TLDR;
In this article we will have a look at what happens when a reactive application stops working the way we want to, what type of issues we can encounter and what are the main causes for that. Furthermore, we will explore different ways of adding traceability to the Reactive Pipeline, see what is happening in it and then move on to techniques we can deploy to tackle and solve these issues. In the second part we will discuss what happens when we manually deal with threads and schedulers and what is the right course of action for that kind of issues.
Anatomy of the Reactive Pipeline
Before diving into what kind of issues can happen in the pipeline and what we can do to solve them, it’s important to understand what are the main components of a Reactive Pipeline and how subscribers interact with it.
Once we understand the normal working flow of a reactive application, we can explore its different modes of failure and start evaluating possible solutions.
Broadly speaking the Reactive Pipeline can be chronologically divided into three phases:
- Assembly phase
- Subscription phase
- Runtime phase
Each one of them is specific to a different lifecycle of the pipeline, and it is as follows:
- The Assembly phase is when the Project Reactor framework actually builds the pipeline, and the end result of this is the creation of the Publisher object (Mono/Flux).
This phase is called declarative because the developer declares the chain of operators that transform the given Publisher, but nothing is executed at this point. Source
- The Subscription phase is when the Project Reactor framework creates the Subscriber object and the end result is a Subscription object that will then receive the results of the Reactive Pipeline in which the data is fed from the Publisher object.

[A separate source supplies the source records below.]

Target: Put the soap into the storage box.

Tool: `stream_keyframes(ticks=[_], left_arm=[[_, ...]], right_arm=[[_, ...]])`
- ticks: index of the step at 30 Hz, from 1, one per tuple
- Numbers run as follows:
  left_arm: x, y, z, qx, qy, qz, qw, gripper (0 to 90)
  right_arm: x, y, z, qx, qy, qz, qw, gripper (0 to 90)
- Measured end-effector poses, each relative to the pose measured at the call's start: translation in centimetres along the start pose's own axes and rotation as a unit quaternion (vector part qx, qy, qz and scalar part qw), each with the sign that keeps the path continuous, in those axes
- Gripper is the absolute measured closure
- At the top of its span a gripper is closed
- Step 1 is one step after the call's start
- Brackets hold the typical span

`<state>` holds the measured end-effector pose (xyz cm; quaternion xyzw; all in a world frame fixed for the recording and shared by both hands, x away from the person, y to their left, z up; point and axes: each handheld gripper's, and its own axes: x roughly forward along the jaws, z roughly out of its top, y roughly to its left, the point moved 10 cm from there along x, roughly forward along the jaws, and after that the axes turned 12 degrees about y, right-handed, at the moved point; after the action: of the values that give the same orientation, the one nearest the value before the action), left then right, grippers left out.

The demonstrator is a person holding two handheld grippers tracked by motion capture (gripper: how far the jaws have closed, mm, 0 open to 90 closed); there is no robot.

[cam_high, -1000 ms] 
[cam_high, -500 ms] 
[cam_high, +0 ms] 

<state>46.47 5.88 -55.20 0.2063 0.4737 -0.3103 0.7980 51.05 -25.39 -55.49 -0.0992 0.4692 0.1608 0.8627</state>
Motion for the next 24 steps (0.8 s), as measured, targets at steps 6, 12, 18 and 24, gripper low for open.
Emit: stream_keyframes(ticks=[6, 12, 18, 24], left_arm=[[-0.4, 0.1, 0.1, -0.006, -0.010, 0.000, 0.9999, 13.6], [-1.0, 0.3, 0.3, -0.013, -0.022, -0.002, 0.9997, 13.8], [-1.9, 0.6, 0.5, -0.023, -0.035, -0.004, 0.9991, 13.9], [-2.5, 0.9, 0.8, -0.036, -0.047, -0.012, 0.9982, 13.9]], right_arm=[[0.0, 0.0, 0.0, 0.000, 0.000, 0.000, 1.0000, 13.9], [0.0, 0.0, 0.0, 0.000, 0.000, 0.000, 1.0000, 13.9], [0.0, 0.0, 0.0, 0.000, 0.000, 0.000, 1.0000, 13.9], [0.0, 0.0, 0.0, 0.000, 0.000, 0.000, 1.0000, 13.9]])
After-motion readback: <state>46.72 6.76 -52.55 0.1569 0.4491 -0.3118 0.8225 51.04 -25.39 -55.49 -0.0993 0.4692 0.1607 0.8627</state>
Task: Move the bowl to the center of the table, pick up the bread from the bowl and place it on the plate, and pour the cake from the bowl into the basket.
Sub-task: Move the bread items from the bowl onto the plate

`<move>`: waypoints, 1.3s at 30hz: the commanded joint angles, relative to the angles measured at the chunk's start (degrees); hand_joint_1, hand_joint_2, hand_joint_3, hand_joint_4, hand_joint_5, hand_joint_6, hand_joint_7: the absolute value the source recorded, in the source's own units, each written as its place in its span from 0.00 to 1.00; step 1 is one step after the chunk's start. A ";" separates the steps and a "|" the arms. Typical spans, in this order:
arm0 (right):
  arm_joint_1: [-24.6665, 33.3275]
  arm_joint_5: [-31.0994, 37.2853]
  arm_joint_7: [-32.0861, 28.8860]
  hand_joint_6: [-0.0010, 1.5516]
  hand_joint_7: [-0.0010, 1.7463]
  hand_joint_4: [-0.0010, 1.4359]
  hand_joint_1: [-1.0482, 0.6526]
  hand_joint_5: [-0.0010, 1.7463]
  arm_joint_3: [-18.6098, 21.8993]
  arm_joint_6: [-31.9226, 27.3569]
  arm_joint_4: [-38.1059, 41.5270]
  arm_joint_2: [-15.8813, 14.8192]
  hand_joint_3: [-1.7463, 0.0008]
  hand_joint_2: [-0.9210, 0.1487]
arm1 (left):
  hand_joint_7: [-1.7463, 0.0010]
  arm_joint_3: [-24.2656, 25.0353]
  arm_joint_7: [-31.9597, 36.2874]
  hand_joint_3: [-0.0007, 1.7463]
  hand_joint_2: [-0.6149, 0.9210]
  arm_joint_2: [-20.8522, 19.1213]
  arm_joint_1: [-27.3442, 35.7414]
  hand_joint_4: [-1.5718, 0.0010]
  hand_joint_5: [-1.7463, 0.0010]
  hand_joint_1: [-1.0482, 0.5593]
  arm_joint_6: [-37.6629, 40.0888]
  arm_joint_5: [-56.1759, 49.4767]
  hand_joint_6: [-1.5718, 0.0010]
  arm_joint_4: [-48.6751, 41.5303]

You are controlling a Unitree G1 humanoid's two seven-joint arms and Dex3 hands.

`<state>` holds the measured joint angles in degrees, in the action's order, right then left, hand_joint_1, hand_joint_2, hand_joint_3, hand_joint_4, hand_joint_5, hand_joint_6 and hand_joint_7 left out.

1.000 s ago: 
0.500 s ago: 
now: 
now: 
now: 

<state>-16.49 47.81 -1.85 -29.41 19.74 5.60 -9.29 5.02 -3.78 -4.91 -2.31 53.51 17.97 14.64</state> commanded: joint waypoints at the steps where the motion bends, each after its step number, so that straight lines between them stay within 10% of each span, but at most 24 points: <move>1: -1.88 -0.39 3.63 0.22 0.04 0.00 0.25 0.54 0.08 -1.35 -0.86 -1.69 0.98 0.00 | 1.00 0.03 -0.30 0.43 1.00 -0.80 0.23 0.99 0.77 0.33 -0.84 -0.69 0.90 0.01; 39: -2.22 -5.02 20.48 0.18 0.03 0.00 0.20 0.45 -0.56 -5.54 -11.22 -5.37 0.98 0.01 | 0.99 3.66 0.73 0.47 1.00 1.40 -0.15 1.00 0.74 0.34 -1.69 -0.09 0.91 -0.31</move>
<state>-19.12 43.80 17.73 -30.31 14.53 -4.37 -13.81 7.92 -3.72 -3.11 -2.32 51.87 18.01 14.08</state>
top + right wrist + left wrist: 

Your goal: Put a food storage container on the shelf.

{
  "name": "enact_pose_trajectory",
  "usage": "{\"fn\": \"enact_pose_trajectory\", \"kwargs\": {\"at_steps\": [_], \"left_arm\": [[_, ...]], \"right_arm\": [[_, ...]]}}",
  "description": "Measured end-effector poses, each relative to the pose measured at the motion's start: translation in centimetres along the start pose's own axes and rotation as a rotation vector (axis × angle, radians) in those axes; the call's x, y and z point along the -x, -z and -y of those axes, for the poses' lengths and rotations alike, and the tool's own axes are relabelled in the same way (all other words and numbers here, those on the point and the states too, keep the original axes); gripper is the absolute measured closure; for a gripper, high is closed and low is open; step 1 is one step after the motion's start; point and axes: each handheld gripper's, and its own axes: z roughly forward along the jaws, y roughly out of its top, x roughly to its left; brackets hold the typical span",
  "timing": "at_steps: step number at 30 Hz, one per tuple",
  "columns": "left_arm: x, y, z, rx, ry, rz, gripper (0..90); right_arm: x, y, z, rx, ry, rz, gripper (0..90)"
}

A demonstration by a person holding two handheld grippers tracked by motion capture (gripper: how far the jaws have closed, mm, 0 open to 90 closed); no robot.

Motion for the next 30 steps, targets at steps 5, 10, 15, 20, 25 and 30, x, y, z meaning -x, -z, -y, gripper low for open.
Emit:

This phase is the trigger that enables the Reactive Pipeline to start the data flow and actually produce some results that can be consumed.
- The Runtime phase or Execution phase represents the moment when the pipeline is already publishing data from one end (the upstream) to another end (the downstream/subscriber) and it’s where the errors can manifest.
This is the phase where we can mitigate/resolve most of the issues we will encounter when working with Reactive Applications.
Now that we have the concept of the different phases clear, let’s have a look at the concrete issues that can happen and how we can mitigate them in a Reactive Application.
Types of Reactive Issues and Their Mitigations
In general, there are many types of errors that an application can encounter during its lifecycle, but what we are interested in are the errors that are directly related to the reactive nature of the application, and as such are linked with the Spring Boot 2 framework and more specifically with the way Project Reactor works.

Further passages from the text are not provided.